Romney was among several Republican governors who signed a letter in 2005 asking for more "waiver authority." Romney is a former Massachusetts governor.

Obama campaign spokesman Lis Smith said Romney was "not telling the truth" in his attacks on Obama's position on welfare.

"By falsely attacking a policy that both he and his Republican allies have supported for years, Romney is once again flip flopping on a position he took in Massachusetts, and demonstrating that he lacks the core strength and principles the nation needs in a president," Smith said.

The Romney campaign sees Obama's move as an opportunity to argue that the president is a liberal who wants to give the poor a free pass at the expense of the middle class.

"His policies will take America backward — back to the discredited liberalism of a bygone era where bigger government programs and bigger government checks were the answer to every problem, and accountability was not on the agenda," said Lanhee Chen, Romney's policy director.

The welfare push also aims to drive a wedge between Obama and Clinton, who has taken on an increasingly prominent role in the president's re-election bid. The Obama campaign, seeking to take advantage of Clinton's popularity and strong economic record while in office, gave Clinton a high-profile, prime-time speaking role at the Democratic convention, which starts Sept. 4.

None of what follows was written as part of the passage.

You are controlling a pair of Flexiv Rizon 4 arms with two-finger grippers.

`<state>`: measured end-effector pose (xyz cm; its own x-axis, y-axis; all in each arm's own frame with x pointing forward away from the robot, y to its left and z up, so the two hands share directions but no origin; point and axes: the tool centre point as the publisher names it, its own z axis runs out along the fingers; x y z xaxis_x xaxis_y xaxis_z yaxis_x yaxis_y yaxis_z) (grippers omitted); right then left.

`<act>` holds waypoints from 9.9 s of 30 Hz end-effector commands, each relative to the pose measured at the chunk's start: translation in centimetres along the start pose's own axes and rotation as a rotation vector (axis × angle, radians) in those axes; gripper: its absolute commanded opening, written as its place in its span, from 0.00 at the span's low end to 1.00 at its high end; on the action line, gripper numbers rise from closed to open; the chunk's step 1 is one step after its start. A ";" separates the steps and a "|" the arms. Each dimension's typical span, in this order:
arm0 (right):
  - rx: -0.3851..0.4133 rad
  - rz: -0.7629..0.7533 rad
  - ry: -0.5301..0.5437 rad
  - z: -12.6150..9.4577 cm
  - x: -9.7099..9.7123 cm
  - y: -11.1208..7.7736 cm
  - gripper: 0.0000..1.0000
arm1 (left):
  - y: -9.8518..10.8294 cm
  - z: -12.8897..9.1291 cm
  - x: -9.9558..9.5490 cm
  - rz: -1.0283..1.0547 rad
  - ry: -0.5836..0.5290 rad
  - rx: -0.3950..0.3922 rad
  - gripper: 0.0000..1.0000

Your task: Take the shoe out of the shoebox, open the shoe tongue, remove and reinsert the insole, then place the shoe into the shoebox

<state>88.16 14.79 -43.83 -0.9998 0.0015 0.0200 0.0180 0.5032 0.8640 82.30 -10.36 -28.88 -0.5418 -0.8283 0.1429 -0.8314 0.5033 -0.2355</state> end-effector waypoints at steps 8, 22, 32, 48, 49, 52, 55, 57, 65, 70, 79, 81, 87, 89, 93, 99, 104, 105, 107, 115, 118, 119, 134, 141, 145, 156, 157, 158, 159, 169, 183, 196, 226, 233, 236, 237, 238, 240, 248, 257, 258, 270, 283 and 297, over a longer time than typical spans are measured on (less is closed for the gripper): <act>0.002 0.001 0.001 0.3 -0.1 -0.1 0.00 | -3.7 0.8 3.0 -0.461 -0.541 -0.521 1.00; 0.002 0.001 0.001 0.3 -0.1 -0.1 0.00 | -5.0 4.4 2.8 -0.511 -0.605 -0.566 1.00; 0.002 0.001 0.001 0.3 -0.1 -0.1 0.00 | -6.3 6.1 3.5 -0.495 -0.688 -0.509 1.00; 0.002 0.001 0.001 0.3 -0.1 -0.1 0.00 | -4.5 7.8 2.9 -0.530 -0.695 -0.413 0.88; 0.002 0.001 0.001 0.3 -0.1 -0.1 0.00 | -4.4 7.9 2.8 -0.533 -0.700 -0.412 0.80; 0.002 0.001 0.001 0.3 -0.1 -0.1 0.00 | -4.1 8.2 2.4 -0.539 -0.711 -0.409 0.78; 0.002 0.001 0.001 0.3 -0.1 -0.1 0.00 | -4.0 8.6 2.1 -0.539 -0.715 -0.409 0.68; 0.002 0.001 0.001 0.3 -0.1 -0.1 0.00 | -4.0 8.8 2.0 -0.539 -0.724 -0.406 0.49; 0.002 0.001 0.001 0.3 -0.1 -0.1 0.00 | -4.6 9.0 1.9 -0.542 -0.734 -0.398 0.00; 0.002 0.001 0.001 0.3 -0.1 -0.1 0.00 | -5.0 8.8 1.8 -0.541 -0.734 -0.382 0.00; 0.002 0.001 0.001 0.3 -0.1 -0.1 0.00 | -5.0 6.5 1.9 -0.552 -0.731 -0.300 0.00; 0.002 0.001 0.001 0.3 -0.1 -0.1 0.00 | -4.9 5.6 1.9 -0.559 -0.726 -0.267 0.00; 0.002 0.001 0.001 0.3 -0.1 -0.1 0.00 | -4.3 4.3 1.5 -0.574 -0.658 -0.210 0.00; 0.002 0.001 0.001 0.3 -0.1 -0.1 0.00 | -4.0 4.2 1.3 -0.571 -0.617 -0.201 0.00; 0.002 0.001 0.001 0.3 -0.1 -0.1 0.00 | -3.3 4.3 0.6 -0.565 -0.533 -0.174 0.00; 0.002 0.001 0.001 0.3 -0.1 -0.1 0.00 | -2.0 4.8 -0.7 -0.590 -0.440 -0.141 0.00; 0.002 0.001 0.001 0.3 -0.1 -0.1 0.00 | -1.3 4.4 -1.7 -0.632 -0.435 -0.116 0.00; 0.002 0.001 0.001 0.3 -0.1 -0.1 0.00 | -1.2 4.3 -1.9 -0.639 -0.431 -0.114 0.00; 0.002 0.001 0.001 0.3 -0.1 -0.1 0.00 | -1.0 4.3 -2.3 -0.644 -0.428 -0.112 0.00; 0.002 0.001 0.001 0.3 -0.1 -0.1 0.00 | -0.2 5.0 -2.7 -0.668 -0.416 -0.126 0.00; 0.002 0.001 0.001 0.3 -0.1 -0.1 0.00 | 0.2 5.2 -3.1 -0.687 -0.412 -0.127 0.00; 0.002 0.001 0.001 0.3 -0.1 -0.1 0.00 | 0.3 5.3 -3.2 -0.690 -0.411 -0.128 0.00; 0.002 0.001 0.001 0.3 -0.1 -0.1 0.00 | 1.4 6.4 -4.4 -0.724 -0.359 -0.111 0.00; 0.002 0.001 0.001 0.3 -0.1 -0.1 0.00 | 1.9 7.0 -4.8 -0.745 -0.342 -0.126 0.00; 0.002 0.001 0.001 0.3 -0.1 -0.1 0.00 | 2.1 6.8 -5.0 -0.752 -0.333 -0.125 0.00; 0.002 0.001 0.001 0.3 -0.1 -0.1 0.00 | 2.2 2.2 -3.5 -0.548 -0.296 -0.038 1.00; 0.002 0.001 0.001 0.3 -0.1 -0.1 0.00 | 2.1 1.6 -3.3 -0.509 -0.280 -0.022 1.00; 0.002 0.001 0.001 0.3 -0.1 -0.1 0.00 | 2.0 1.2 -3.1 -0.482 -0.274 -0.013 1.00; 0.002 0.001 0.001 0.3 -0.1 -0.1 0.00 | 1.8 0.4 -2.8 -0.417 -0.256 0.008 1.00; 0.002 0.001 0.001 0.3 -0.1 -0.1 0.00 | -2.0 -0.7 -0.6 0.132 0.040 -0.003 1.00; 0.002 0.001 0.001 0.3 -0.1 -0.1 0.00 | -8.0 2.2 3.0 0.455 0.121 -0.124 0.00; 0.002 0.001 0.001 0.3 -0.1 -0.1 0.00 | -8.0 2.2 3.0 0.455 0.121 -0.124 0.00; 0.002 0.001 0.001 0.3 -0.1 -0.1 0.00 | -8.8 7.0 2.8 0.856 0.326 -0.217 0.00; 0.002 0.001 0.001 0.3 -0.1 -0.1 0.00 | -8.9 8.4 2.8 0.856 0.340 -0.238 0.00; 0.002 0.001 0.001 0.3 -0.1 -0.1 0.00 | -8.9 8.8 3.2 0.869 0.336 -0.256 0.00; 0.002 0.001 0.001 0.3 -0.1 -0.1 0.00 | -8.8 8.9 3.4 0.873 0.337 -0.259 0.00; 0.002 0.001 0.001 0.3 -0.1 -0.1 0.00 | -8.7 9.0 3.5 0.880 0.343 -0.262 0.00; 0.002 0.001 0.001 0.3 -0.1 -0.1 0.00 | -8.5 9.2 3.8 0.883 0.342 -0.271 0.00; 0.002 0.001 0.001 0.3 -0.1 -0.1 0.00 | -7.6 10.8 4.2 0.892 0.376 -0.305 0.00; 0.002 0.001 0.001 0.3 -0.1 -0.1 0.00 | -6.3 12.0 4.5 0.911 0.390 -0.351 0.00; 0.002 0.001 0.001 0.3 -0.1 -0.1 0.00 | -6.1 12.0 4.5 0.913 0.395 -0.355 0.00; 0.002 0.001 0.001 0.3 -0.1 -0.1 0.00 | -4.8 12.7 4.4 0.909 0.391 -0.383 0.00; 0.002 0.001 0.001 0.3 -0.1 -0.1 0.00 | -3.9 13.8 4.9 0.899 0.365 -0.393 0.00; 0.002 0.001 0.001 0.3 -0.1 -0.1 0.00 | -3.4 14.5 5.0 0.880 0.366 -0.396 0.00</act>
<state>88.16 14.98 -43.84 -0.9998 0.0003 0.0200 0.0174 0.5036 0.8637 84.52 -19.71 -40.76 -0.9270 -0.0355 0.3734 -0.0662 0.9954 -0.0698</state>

Clinton is also helping the Democratic-leaning super PAC Priorities USA Action boost its sluggish fundraising. The former president will host an event for the group in New York next week to help it raise money.

Romney praised Clinton's welfare reforms as "a great accomplishment" that encouraged people to work.

Democrats made their own appeal to middle-class voters Tuesday with a new ad from Priorities USA Action that targets Romney's business record at Bain Capital, the private equity fund he ran. The ad features a former employee at GST Steel who lost his job and health insurance when Bain closed the Kansas-based steel plant in 2001. The man says he doesn't think Romney "understands what he's done to people's lives" by closing the plant.

The ad is the fifth in a series by the group targeting Romney's business record, the centerpiece of the presumptive Republican nominee's campaign. The spot is running in five battleground states: Florida, Ohio, Iowa, Virginia and Pennsylvania.

Both Romney and Obama were focused Tuesday on raising money. Obama was attending a pair of private fundraisers near the White House, while Romney was raising money in Illinois.

The candidates were to turn their focus on battleground state voters later in the week.

Obama will embark on a two-day swing through Colorado starting Wednesday. A campaign official said the president would be introduced during an event in Denver by Sandra Fluke. The Georgetown University graduate student gained notoriety earlier this year when conservative talk show host Rush Limbaugh called her a slut for backing an element in Obama's health care overhaul that requires health insurance companies to cover contraception.

Fluke's appearance at the Denver rally underscores the Obama campaign's focus in Colorado on female voters, who could determine the outcome of the presidential race in the state.

Romney, who is narrowing in on his vice presidential pick, will launch a four-state bus tour later this week that will take him to Virginia, North Carolina, Florida and Ohio.

Meanwhile, Republicans announced more speakers for the convention opening Aug. 27 in Tampa, Fla., where Romney will officially accept the GOP nomination. Former Pennsylvania Sen. Rick Santorum, who challenged Romney during the primaries, former Florida Gov. Jeb Bush and Kentucky Sen. Rand Paul are among them.

Democrats announced Tuesday that former President Jimmy Carter will tape a video message that will be aired in prime time at their convention.